Posts Tagged ‘India Freedom’

Shaheed Bhagat Singh at Lahore Railway Police Station


The lost son of Lahore—–Shaheed Bhagat Singh By Shreya Ray

Shaheed Bhagat Singh's Death Certificate

It is an uncanny coincidence that Nawab Muhammad Ahmad Khan Kasuri, the magistrate who signed the death warrant of Bhagat Singh, was killed, more than 40 years later, at the same spot as the 23-year-old freedom fighter. The roundabout in Shadman Colony, Lahore—where the execution chambers of the Lahore Central jail used to be—is where the magistrate was shot in 1974. Not that many Pakistani youngsters know these details about Singh’s death, or even that he was from Lahore; to them he’s the guy Ajay Devgn played in a Bollywood movie.

Resurrecting Singh—and reclaiming him—as a son of Lahore is Pakistan’s Ajoka theatre group, in the first-ever Pakistani production on the freedom fighter, Mera Rang De Basanti Chola. The play, also staged at the National School of Drama’s (NSD’s) Bharat Rang Mahotsav, is third in a series of Ajoka’s plays that question the Arabised Pakistani identity, and emphasize its roots with the Indian subcontinent. Drawing constant parallels with contemporary society, peppered with traditional folk song and dance it inlcudes a Tangewala ki ghodi, a type of Punjabi folk song on the verge of extinction.

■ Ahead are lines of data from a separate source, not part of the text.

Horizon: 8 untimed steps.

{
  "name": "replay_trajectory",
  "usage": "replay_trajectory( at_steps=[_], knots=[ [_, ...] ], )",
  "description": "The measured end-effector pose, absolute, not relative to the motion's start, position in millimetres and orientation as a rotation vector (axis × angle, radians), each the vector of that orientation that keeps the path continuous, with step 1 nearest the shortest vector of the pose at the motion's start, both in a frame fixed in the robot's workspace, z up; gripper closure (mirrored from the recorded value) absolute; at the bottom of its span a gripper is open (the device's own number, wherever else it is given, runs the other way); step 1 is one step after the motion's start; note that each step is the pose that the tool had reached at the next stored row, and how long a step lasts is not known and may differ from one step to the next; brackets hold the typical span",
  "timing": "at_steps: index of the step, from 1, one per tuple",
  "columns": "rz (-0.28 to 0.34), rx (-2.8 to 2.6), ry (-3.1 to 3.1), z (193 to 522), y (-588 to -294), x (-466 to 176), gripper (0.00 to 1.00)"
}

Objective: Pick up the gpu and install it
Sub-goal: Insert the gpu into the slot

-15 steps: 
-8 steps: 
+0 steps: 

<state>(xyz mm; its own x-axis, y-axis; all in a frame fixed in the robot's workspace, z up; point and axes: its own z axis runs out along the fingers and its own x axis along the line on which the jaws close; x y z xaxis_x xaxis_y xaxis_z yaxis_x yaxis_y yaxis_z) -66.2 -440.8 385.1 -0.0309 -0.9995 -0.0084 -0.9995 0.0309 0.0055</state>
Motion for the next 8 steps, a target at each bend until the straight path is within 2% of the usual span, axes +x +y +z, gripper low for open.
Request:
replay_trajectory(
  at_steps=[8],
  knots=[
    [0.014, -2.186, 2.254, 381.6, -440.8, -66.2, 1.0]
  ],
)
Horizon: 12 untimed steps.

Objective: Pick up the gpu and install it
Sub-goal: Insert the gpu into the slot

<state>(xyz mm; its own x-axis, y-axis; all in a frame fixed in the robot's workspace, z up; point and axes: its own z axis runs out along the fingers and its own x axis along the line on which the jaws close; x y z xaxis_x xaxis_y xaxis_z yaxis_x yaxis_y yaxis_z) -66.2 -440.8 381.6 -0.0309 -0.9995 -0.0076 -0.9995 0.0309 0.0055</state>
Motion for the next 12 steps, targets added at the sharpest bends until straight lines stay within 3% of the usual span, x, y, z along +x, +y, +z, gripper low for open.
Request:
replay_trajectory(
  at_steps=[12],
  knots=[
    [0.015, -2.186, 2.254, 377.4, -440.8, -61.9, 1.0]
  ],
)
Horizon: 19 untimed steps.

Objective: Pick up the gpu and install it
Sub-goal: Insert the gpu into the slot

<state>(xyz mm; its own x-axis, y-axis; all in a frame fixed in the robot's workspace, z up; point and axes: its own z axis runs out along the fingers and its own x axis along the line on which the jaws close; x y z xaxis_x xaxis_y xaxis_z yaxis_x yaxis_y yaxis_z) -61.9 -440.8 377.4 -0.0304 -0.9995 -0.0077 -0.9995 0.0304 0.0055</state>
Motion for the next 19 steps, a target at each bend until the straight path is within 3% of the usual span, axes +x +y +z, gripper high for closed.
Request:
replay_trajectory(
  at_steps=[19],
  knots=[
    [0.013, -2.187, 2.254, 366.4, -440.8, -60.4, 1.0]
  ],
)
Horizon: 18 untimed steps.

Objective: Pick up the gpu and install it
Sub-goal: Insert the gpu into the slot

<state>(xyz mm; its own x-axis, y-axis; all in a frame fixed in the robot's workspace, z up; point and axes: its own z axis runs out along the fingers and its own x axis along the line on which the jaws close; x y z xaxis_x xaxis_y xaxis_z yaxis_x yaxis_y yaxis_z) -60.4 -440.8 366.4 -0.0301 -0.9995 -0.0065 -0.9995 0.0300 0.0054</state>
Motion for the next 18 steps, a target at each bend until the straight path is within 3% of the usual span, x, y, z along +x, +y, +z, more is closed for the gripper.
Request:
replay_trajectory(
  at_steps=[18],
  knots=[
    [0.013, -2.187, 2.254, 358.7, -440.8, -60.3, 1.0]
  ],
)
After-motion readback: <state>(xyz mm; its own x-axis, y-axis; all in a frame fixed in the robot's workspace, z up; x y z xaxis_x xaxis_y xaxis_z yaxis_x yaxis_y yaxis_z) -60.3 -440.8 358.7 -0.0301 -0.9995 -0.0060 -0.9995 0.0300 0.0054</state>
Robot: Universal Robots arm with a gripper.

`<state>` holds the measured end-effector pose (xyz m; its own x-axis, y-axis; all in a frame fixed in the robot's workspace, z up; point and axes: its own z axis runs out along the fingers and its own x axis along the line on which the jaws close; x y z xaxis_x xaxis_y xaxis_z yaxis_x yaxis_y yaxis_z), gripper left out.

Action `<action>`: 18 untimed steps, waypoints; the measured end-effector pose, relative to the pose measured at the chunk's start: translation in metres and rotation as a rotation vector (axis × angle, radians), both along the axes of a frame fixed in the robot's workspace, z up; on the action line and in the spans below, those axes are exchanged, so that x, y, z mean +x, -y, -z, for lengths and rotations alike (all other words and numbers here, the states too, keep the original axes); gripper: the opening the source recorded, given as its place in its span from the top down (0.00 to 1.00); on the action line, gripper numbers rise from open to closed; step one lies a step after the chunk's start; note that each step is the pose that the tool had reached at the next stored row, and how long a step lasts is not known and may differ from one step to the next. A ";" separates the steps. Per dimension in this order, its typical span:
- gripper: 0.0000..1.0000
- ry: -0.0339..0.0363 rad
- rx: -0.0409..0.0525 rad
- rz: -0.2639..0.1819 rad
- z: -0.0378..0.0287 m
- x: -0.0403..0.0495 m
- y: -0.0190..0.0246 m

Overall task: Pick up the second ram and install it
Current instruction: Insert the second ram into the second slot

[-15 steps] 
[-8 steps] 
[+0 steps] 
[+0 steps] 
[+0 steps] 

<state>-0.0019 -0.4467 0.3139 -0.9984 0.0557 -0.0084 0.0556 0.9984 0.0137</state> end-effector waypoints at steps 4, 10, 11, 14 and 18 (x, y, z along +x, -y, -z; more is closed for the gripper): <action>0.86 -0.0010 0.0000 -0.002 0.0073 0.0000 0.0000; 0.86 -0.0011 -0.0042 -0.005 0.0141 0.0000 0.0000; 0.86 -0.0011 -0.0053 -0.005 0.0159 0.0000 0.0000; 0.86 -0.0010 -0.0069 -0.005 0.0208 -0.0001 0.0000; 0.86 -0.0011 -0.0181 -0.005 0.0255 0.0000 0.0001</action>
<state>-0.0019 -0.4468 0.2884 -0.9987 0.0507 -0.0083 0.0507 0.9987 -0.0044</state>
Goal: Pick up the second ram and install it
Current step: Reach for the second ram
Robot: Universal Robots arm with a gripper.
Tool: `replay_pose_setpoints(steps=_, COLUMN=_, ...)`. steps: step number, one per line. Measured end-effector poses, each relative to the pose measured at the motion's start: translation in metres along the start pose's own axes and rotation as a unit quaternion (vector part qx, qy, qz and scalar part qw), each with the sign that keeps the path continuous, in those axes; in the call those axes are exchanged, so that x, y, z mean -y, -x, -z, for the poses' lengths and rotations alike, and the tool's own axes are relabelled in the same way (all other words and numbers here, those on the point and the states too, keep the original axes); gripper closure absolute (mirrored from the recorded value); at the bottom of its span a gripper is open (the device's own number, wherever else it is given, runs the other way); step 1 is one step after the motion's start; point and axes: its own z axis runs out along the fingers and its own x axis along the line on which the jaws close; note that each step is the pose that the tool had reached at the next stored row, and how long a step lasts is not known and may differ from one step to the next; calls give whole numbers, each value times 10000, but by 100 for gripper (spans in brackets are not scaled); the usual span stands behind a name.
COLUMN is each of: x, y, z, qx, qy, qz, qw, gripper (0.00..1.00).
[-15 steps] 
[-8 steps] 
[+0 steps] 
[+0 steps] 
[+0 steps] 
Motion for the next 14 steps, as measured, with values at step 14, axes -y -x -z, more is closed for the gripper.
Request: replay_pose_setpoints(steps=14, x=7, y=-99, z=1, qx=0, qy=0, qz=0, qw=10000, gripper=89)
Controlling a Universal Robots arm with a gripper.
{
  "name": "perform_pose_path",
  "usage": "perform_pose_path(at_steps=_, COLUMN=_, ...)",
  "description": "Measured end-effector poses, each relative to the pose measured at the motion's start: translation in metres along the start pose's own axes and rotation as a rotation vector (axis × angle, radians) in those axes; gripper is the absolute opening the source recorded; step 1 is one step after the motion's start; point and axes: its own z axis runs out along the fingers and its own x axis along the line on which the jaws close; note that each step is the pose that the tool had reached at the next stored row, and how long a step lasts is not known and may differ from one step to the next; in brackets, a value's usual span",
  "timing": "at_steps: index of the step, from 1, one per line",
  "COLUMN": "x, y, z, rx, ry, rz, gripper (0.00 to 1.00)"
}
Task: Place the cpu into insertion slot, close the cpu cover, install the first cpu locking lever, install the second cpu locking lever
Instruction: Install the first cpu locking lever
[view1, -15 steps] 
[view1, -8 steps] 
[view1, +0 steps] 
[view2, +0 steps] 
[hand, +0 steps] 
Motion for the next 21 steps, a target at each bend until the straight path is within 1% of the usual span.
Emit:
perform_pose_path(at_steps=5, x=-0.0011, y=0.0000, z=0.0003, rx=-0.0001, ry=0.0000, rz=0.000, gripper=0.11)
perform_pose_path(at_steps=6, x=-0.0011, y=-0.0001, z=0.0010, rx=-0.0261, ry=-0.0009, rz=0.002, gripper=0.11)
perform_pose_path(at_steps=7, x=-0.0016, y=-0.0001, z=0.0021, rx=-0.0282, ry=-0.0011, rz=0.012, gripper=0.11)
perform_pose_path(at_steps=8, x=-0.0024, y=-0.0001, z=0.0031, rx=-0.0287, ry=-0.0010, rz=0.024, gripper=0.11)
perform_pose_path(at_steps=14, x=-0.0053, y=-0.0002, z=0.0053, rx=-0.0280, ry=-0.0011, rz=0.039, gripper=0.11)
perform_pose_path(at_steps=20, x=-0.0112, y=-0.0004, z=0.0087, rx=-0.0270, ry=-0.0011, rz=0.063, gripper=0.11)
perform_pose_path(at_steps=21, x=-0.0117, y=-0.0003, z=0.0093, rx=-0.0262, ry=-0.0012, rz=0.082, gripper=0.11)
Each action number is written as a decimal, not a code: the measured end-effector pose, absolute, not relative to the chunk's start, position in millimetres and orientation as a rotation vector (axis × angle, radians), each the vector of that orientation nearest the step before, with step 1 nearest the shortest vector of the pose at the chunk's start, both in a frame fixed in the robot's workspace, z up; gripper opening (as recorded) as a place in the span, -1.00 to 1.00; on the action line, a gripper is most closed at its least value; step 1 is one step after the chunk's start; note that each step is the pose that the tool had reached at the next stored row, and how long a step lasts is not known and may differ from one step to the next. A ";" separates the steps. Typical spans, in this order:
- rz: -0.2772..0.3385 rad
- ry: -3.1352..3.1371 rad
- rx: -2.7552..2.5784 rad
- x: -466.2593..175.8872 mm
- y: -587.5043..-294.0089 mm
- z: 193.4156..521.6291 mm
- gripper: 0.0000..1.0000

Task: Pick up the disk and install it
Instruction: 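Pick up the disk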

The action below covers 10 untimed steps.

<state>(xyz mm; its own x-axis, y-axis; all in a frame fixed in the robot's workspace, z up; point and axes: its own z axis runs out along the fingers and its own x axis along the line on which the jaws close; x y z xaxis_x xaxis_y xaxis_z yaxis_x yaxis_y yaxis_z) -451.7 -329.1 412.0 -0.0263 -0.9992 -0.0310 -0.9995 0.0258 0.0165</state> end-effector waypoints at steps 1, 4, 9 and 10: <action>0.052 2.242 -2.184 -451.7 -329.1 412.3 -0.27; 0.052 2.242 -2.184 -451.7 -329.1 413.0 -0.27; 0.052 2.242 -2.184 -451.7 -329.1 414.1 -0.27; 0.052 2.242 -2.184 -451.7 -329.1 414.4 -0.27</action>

Forgotten hero: Nirvaan Nadeem plays Bhagat Singh.
Born in 1978, after the overthrow of Zulfiqar Ali Bhutto’s government by the military regime of Zia-ul-Haq, Ajoka was formed by a group of writers, intellectuals and artists perturbed at the erosion of democratic values in their country. They wrote about religious extremism, repressive government machinery, and other things that made the Pakistani establishment sit up and squirm. Within a year, they had been banned from performing at public venues, and their members, personally attacked. Playwright-director Shahid Nadeem, who has written 40 plays and adaptations, including Mera Rang De… and is, along with his wife Madeeha Gauhar, one of Ajoka’s key founder members, lost his job with PTV twice. The first was in 1979, during Zia-ul-Haq’s regime, when he was forced into exile in London for eight years but kept writing for Ajoka; the second in 1999, during the reign of Nawaz Sharif.
Only after the death of Zia-ul-Haq in 1988 did the group gradually get access to venues like the Goethe-Institut, which gave them space to rehearse and perform.

But even during the years of the ban, Ajoka performed at factory premises, community halls, street corners, even private residences. There have been suicide bombers and bomb attacks outside venues during their performances. Members have received threat calls, emails and texts, the most virulent after the production of Mujahid, a telefilm produced by Ajoka about the “jihadi mindset and how it is destroying society”, aired in 2005. “The film was a warning against jihadi violence—which until then hadn’t assumed the scale it has today—and said that if the issue wasn’t addressed it would spiral out of control,” says Nadeem. “The government’s response to that was to say that people like me need to be thrown outside Pakistan; in the parliament they talked about having our group banned, they had conferences accusing us of being enemies of Pakistan.”

The high drama off-stage is wonderfully offset by the entertaining and often uproariously funny plays. Their take on family planning, specifically the issue of vasectomy, Jum Jum Jeeway Jaman Pura (Long Live the Delivery Town) in 1995, addressed the politically explosive subject through song and dance. Burqavaganza, which travelled to India for the NSD festival in 2008, was a laugh-out-loud satire on hypocritical Islamic clerics—and their attitudes to women, sex and sexuality.

The connection with India is not quite incidental; their relationship with India is “a political statement”, says Nadeem. The latest series of plays, which keeps rejecting its Arabised identity, keeps making constant connections with India. “Mera Rang De…,” says Gauhar, who has also directed the play, “is not just about Bhagat Singh, it’s about identity. After the creation of Pakistan, there was an effort to reinvent ourselves as Pakistanis, and identify ourselves with our Muslim identity and with the Middle East (West Asia). This was a way to justify the creation of a nation based on religious identity. But in that myopic view, thousands of years of history was wiped out,” she says.

Dara, their previous play, celebrated Mughal prince Dara Shikoh, and held up the peace-loving and Sufi-poet prince as the true face of Islam. “Nobody in Pakistan knows about Dara’s ideology because there has been an effort to erase him from our history books, as happens with anyone who doesn’t fit into the ideology of Pakistan and the two-nation theory. It is these distortions in history that we’re trying to correct,” she says.

Similarly, Singh, despite being a hero of the independence movement and a son of Lahore, has been ignored because he was a non-Muslim and a socialist, says Nadeem. “He is an important role model in present times, when the current generation doesn’t know of the dream of socialism that inspired people in the previous century,” he says. “They need to know that there are other things more inspiring than the insanity of suicide bombers,” he says.